▸ **WORK TASK**:
Make an exact copy of the entries that come next.

########################################

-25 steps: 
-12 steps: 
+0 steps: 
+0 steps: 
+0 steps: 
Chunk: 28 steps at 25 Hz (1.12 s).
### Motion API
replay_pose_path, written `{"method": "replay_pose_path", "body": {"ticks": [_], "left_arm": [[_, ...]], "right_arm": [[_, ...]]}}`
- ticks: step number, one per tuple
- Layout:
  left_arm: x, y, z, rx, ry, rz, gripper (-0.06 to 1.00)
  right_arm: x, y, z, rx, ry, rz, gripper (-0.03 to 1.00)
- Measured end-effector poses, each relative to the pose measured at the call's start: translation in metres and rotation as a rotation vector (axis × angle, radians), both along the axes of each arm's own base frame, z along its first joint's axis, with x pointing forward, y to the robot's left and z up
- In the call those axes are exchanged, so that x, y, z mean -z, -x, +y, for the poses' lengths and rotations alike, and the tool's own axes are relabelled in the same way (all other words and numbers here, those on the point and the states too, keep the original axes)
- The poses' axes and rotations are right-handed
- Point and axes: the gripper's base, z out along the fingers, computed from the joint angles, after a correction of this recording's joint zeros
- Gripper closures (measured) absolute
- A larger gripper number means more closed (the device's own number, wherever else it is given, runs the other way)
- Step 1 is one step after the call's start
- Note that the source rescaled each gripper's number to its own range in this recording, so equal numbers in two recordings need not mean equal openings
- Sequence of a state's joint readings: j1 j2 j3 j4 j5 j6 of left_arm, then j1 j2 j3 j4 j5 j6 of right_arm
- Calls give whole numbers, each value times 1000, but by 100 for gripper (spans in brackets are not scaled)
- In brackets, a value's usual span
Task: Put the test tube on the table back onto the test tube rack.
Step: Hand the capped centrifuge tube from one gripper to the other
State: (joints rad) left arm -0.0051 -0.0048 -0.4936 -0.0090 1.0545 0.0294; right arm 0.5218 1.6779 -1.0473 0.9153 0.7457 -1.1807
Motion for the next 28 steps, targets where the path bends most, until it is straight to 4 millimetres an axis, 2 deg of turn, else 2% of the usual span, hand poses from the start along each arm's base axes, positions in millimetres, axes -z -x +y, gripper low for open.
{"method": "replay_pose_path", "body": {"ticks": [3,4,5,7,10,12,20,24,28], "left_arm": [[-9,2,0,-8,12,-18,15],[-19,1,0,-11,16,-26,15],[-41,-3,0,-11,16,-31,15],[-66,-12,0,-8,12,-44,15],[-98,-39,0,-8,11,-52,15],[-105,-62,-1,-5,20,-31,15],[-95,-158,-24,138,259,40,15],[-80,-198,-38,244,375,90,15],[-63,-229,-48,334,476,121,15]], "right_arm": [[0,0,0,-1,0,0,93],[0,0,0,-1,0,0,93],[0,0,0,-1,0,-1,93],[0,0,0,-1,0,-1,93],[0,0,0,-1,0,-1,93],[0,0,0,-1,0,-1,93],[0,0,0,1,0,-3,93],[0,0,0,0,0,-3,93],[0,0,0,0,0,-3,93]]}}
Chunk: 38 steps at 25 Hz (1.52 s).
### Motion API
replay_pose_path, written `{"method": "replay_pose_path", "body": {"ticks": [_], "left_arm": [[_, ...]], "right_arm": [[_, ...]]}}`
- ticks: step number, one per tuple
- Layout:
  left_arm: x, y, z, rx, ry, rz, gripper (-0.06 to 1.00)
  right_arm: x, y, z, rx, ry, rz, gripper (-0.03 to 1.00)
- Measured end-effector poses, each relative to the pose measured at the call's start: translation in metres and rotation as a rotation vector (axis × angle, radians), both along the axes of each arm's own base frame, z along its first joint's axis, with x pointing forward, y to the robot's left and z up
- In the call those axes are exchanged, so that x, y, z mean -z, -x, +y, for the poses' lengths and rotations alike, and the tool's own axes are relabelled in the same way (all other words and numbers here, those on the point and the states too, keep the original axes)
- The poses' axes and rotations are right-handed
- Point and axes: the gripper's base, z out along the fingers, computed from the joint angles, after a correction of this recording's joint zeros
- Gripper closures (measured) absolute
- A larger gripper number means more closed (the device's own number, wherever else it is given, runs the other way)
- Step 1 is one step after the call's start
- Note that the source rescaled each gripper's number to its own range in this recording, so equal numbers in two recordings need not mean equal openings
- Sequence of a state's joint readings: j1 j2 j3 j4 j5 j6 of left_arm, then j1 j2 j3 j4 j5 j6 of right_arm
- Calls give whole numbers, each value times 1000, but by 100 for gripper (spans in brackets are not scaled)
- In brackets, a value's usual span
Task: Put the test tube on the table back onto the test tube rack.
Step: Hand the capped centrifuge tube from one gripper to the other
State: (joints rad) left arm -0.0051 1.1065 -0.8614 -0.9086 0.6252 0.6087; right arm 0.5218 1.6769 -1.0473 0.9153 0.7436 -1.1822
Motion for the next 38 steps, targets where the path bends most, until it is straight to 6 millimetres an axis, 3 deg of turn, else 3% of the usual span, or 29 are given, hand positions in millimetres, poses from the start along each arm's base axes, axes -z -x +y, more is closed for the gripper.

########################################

▸ **WRITTEN REPLY**:
-25 steps: 
-12 steps: 
+0 steps: 
+0 steps: 
+0 steps: 
Chunk: 28 steps at 25 Hz (1.12 s).
### Motion API
replay_pose_path, written `{"method": "replay_pose_path", "body": {"ticks": [_], "left_arm": [[_, ...]], "right_arm": [[_, ...]]}}`
- ticks: step number, one per tuple
- Layout:
  left_arm: x, y, z, rx, ry, rz, gripper (-0.06 to 1.00)
  right_arm: x, y, z, rx, ry, rz, gripper (-0.03 to 1.00)
- Measured end-effector poses, each relative to the pose measured at the call's start: translation in metres and rotation as a rotation vector (axis × angle, radians), both along the axes of each arm's own base frame, z along its first joint's axis, with x pointing forward, y to the robot's left and z up
- In the call those axes are exchanged, so that x, y, z mean -z, -x, +y, for the poses' lengths and rotations alike, and the tool's own axes are relabelled in the same way (all other words and numbers here, those on the point and the states too, keep the original axes)
- The poses' axes and rotations are right-handed
- Point and axes: the gripper's base, z out along the fingers, computed from the joint angles, after a correction of this recording's joint zeros
- Gripper closures (measured) absolute
- A larger gripper number means more closed (the device's own number, wherever else it is given, runs the other way)
- Step 1 is one step after the call's start
- Note that the source rescaled each gripper's number to its own range in this recording, so equal numbers in two recordings need not mean equal openings
- Sequence of a state's joint readings: j1 j2 j3 j4 j5 j6 of left_arm, then j1 j2 j3 j4 j5 j6 of right_arm
- Calls give whole numbers, each value times 1000, but by 100 for gripper (spans in brackets are not scaled)
- In brackets, a value's usual span
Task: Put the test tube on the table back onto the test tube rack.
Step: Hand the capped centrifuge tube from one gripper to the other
State: (joints rad) left arm -0.0051 -0.0048 -0.4936 -0.0090 1.0545 0.0294; right arm 0.5218 1.6779 -1.0473 0.9153 0.7457 -1.1807
Motion for the next 28 steps, targets where the path bends most, until it is straight to 4 millimetres an axis, 2 deg of turn, else 2% of the usual span, hand poses from the start along each arm's base axes, positions in millimetres, axes -z -x +y, gripper low for open.
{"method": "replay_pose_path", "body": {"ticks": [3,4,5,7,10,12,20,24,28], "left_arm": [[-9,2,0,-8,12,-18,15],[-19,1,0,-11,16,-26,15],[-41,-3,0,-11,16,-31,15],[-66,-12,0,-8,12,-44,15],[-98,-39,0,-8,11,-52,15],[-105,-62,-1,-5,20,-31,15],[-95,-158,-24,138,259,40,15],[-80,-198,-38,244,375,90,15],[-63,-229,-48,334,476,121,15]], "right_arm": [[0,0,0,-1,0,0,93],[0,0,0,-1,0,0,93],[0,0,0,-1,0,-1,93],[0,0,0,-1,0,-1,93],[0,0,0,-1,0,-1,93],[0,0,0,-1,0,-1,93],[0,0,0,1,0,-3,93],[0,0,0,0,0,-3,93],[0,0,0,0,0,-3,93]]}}
Chunk: 38 steps at 25 Hz (1.52 s).
### Motion API
replay_pose_path, written `{"method": "replay_pose_path", "body": {"ticks": [_], "left_arm": [[_, ...]], "right_arm": [[_, ...]]}}`
- ticks: step number, one per tuple
- Layout:
  left_arm: x, y, z, rx, ry, rz, gripper (-0.06 to 1.00)
  right_arm: x, y, z, rx, ry, rz, gripper (-0.03 to 1.00)
- Measured end-effector poses, each relative to the pose measured at the call's start: translation in metres and rotation as a rotation vector (axis × angle, radians), both along the axes of each arm's own base frame, z along its first joint's axis, with x pointing forward, y to the robot's left and z up
- In the call those axes are exchanged, so that x, y, z mean -z, -x, +y, for the poses' lengths and rotations alike, and the tool's own axes are relabelled in the same way (all other words and numbers here, those on the point and the states too, keep the original axes)
- The poses' axes and rotations are right-handed
- Point and axes: the gripper's base, z out along the fingers, computed from the joint angles, after a correction of this recording's joint zeros
- Gripper closures (measured) absolute
- A larger gripper number means more closed (the device's own number, wherever else it is given, runs the other way)
- Step 1 is one step after the call's start
- Note that the source rescaled each gripper's number to its own range in this recording, so equal numbers in two recordings need not mean equal openings
- Sequence of a state's joint readings: j1 j2 j3 j4 j5 j6 of left_arm, then j1 j2 j3 j4 j5 j6 of right_arm
- Calls give whole numbers, each value times 1000, but by 100 for gripper (spans in brackets are not scaled)
- In brackets, a value's usual span
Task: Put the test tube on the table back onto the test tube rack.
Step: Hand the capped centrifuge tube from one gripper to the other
State: (joints rad) left arm -0.0051 1.1065 -0.8614 -0.9086 0.6252 0.6087; right arm 0.5218 1.6769 -1.0473 0.9153 0.7436 -1.1822
Motion for the next 38 steps, targets where the path bends most, until it is straight to 6 millimetres an axis, 3 deg of turn, else 3% of the usual span, or 29 are given, hand positions in millimetres, poses from the start along each arm's base axes, axes -z -x +y, more is closed for the gripper.

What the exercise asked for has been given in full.